Abstract
Background:
The continuous clinical use of cisplatin is prevented by gastrointestinal toxicity.
Methods:
Cisplatin was used to treat THP-1-derived macrophages to see its differential effects on different subtypes of macrophages. Wild-type and Gsdme-/- mice models were used to examine the effect of cisplatin and metformin on intestinal inflammation in vivo. The effect of GSDME on macrophage polarization was further confirmed by GSDME knockdown.
Results:
We found that M2 macrophages, with more cell blebbing and GSDME cleavage, were more sensitive to cisplatin-induced pyroptosis than M1 macrophages. Cisplatin was capable of enhancing the M1 phenotype, which was reversed by GSDME knockdown. GSDME contributed to M1 polarization and GSDME knockdown promoted M2 phenotype via STAT6 activation. Reduced intestinal inflammation and increased M2 macrophage numbers was detected in cisplatin-treated GSDME-knockout mice.
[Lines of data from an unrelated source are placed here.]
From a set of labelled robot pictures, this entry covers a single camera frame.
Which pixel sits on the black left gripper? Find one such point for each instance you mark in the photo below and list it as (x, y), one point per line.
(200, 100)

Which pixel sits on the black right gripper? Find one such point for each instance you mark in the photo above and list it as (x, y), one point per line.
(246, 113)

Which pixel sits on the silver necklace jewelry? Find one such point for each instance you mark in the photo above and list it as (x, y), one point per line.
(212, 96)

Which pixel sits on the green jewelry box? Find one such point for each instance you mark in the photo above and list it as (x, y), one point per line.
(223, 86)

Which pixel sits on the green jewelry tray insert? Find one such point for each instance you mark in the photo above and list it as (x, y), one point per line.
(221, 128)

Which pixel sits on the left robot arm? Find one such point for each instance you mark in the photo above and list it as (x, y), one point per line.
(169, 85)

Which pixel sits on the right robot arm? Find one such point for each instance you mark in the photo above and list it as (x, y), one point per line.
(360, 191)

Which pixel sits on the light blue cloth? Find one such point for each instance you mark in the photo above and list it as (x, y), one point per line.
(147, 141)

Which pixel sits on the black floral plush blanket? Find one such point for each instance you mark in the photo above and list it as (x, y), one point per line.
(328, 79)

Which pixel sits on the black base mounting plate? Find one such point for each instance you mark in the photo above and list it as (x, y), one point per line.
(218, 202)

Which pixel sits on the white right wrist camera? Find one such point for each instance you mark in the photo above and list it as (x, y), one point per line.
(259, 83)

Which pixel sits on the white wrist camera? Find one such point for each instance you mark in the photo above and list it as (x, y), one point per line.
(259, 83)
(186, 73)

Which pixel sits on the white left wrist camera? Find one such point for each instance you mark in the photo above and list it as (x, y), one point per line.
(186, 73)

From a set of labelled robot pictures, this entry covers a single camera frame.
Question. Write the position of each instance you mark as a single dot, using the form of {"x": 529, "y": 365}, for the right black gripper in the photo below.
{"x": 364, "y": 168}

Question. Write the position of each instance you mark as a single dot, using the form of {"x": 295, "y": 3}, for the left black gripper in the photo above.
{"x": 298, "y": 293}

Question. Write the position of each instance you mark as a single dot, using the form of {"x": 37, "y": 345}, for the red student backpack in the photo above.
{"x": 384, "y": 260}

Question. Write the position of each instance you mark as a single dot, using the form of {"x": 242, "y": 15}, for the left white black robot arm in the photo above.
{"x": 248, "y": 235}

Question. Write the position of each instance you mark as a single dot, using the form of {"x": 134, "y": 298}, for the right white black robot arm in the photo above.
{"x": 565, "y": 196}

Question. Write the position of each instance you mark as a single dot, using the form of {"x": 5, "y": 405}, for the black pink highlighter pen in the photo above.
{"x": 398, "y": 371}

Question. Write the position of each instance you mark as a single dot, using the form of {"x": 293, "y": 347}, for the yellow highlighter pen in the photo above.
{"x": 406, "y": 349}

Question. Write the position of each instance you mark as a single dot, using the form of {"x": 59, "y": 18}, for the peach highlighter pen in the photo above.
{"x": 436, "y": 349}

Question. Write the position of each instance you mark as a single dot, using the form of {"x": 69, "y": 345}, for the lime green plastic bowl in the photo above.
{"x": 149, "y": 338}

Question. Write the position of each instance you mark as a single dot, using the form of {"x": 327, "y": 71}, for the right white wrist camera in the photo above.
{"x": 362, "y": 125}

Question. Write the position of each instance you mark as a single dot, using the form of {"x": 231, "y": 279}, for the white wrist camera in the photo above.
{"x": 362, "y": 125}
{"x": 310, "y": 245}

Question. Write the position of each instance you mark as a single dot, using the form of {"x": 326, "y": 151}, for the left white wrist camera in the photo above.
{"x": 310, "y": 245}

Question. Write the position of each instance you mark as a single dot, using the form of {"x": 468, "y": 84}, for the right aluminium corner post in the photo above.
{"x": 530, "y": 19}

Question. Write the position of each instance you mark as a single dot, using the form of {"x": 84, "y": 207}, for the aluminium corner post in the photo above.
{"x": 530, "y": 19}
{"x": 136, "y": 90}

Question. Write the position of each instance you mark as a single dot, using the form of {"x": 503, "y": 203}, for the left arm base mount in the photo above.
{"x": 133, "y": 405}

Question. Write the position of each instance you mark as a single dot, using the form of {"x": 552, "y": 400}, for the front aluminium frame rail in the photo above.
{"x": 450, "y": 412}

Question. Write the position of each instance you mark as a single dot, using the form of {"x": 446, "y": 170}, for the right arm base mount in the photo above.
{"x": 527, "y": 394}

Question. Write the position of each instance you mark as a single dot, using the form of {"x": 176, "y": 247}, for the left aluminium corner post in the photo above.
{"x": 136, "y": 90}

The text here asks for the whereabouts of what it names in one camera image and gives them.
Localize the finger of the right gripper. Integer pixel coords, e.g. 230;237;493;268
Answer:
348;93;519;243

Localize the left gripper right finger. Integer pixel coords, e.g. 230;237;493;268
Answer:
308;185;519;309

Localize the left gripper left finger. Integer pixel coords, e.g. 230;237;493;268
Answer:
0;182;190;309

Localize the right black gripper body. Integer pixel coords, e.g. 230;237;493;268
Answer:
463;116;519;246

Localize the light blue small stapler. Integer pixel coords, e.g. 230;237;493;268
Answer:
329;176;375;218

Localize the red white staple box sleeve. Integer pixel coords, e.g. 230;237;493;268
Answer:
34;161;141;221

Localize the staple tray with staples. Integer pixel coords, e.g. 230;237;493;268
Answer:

Furthermore, metformin alleviated cisplatin-induced intestinal inflammation by reducing M2 pyroptosis and enhancing M2 phenotype through GSDME inhibition.
Conclusion:
This is the first study to reveal the non-pyroptotic role of GSDME in macrophage polarization, revealing that metformin could be used in combination with cisplatin to reduce intestinal toxicity.